● Entries shown

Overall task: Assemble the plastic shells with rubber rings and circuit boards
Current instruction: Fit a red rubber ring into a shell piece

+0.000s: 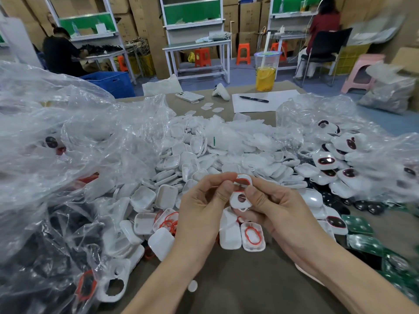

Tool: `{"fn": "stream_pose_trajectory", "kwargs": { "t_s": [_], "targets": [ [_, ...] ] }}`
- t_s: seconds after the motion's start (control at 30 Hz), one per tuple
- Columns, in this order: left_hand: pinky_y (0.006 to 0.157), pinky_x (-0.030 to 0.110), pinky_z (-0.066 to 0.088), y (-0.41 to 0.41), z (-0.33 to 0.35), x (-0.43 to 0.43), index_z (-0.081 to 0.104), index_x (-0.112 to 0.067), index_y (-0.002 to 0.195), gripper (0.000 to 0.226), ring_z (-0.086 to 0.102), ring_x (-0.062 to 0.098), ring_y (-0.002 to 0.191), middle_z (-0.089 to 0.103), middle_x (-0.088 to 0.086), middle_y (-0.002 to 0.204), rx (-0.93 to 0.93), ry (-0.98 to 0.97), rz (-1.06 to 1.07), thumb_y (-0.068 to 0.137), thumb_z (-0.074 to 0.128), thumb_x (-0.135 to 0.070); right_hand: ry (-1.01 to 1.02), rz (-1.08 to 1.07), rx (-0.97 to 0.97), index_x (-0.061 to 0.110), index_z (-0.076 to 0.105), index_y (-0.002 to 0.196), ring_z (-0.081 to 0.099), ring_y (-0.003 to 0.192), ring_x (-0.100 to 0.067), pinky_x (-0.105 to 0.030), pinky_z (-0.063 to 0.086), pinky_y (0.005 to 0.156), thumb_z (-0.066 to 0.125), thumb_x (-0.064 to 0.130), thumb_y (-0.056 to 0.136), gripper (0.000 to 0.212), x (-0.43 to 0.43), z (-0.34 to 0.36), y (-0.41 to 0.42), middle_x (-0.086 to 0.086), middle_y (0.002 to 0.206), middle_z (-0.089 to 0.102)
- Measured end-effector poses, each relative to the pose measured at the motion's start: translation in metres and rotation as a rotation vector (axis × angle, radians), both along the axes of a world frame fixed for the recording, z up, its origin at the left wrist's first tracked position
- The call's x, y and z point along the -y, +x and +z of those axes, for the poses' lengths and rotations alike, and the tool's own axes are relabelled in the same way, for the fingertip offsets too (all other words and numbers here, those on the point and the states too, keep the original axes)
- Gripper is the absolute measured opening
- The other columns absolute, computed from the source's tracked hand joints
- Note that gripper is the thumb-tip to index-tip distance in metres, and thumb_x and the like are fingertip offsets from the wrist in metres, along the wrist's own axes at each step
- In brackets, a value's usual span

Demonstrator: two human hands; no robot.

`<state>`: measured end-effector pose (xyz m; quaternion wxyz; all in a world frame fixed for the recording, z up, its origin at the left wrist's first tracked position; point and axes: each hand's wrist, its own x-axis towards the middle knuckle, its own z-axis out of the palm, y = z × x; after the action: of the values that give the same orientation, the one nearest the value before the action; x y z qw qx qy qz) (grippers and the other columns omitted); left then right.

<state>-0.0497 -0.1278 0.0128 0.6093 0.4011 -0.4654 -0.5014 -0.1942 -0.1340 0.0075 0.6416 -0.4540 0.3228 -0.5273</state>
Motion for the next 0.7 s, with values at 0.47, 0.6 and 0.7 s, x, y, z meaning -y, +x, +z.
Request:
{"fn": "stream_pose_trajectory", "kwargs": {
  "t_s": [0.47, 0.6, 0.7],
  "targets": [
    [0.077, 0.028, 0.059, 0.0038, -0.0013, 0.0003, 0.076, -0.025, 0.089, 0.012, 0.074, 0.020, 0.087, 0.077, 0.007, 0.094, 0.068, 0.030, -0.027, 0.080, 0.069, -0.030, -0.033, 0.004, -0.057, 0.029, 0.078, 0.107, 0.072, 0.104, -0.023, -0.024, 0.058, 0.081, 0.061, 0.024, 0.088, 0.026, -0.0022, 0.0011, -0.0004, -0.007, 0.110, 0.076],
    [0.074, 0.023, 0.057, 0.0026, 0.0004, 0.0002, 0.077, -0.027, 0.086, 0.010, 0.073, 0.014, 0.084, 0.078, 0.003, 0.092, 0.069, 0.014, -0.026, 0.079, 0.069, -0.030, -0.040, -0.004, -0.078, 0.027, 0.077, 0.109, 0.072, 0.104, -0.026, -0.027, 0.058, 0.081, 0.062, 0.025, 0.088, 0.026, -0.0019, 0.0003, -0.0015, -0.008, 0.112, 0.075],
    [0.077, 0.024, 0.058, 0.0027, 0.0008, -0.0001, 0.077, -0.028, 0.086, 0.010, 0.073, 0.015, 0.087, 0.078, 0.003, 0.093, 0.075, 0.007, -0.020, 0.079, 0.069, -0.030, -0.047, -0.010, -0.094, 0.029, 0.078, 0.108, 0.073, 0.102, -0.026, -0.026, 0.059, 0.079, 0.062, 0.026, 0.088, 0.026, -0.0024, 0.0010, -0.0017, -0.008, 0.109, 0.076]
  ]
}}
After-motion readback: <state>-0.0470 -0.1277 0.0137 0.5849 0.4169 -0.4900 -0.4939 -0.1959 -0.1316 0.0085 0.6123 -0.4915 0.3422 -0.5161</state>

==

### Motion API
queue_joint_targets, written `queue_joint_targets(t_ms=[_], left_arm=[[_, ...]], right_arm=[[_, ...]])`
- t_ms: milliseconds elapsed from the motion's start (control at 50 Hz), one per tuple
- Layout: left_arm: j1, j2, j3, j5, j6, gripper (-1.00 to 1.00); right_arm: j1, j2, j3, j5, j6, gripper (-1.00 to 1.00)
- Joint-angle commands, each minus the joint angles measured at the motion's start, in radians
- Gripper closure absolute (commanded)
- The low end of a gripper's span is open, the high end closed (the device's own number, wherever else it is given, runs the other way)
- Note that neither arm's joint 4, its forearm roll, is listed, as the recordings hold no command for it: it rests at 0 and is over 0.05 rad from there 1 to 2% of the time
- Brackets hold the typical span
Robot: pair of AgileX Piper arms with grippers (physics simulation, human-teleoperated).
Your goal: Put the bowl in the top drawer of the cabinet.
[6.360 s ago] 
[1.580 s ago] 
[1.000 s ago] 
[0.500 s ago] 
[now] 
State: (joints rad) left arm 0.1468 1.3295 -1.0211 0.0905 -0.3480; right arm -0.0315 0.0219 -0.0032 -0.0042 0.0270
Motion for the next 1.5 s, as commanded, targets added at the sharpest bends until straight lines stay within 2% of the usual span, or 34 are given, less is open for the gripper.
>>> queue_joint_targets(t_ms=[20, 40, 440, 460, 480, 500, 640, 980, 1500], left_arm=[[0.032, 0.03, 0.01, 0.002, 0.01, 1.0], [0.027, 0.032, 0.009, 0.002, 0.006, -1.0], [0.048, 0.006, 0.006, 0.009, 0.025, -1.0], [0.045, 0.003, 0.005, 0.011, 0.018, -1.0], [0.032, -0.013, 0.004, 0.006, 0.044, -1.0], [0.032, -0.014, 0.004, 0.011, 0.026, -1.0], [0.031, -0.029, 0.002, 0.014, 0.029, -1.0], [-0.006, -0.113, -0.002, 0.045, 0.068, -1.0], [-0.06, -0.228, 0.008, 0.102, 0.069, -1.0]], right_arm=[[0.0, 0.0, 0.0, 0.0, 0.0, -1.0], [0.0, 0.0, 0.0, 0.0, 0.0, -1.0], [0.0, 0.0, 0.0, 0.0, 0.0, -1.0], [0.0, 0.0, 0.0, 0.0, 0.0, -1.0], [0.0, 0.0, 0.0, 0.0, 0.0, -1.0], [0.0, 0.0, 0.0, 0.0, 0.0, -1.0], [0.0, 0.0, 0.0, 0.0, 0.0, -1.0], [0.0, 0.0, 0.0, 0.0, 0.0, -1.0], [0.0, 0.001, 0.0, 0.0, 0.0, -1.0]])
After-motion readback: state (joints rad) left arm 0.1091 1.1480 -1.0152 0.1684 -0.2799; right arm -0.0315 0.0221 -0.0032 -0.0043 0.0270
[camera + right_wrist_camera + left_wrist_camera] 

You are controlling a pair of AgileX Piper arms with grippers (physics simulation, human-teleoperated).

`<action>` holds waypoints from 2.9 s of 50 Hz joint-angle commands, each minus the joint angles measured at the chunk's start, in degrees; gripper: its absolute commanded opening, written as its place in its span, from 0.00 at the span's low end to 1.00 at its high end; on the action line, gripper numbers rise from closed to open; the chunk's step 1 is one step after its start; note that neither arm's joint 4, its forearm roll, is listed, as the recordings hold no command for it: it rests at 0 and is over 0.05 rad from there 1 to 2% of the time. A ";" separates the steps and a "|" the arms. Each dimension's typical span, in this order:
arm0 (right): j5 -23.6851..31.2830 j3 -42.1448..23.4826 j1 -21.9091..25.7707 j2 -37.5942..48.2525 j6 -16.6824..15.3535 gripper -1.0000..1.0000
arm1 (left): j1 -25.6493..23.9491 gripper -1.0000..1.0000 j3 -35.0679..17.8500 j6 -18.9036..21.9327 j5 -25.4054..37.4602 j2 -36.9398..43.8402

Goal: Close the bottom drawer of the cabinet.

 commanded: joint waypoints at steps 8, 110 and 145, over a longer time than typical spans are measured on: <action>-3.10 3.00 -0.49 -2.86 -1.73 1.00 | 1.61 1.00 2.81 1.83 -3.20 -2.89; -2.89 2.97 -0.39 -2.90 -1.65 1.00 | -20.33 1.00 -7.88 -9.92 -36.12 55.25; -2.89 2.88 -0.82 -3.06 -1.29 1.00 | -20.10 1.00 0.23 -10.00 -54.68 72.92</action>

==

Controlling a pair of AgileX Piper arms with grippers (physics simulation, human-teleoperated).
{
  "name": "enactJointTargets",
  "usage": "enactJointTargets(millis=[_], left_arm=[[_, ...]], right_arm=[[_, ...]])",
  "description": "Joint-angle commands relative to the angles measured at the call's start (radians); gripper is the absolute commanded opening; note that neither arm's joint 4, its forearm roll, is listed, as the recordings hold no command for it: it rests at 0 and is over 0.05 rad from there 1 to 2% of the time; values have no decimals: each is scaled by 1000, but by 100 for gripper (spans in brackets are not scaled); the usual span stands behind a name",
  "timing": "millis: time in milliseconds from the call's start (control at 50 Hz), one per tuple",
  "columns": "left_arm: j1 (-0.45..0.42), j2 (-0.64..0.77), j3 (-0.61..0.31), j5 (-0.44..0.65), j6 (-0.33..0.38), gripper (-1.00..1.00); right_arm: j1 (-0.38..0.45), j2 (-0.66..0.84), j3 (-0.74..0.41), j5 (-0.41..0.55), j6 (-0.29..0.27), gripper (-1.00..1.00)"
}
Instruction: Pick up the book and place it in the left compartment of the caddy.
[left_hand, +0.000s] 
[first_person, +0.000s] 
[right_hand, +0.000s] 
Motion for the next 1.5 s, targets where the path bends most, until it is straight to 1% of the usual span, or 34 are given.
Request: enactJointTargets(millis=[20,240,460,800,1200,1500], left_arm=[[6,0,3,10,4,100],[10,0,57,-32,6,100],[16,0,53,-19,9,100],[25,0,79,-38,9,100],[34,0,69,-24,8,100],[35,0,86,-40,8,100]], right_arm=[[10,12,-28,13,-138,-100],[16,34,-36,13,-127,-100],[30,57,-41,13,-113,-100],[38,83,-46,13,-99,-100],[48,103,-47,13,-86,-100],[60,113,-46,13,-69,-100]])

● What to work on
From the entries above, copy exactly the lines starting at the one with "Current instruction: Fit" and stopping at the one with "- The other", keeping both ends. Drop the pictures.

● Solved exercise
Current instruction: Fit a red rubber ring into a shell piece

+0.000s: 

Tool: `{"fn": "stream_pose_trajectory", "kwargs": { "t_s": [_], "targets": [ [_, ...] ] }}`
- t_s: seconds after the motion's start (control at 30 Hz), one per tuple
- Columns, in this order: left_hand: pinky_y (0.006 to 0.157), pinky_x (-0.030 to 0.110), pinky_z (-0.066 to 0.088), y (-0.41 to 0.41), z (-0.33 to 0.35), x (-0.43 to 0.43), index_z (-0.081 to 0.104), index_x (-0.112 to 0.067), index_y (-0.002 to 0.195), gripper (0.000 to 0.226), ring_z (-0.086 to 0.102), ring_x (-0.062 to 0.098), ring_y (-0.002 to 0.191), middle_z (-0.089 to 0.103), middle_x (-0.088 to 0.086), middle_y (-0.002 to 0.204), rx (-0.93 to 0.93), ry (-0.98 to 0.97), rz (-1.06 to 1.07), thumb_y (-0.068 to 0.137), thumb_z (-0.074 to 0.128), thumb_x (-0.135 to 0.070); right_hand: ry (-1.01 to 1.02), rz (-1.08 to 1.07), rx (-0.97 to 0.97), index_x (-0.061 to 0.110), index_z (-0.076 to 0.105), index_y (-0.002 to 0.196), ring_z (-0.081 to 0.099), ring_y (-0.003 to 0.192), ring_x (-0.100 to 0.067), pinky_x (-0.105 to 0.030), pinky_z (-0.063 to 0.086), pinky_y (0.005 to 0.156), thumb_z (-0.066 to 0.125), thumb_x (-0.064 to 0.130), thumb_y (-0.056 to 0.136), gripper (0.000 to 0.212), x (-0.43 to 0.43), z (-0.34 to 0.36), y (-0.41 to 0.42), middle_x (-0.086 to 0.086), middle_y (0.002 to 0.206), middle_z (-0.089 to 0.102)
- Measured end-effector poses, each relative to the pose measured at the motion's start: translation in metres and rotation as a rotation vector (axis × angle, radians), both along the axes of a world frame fixed for the recording, z up, its origin at the left wrist's first tracked position
- The call's x, y and z point along the -y, +x and +z of those axes, for the poses' lengths and rotations alike, and the tool's own axes are relabelled in the same way, for the fingertip offsets too (all other words and numbers here, those on the point and the states too, keep the original axes)
- Gripper is the absolute measured opening
- The other columns absolute, computed from the source's tracked hand joints

Nothing else is required to finish the exercise.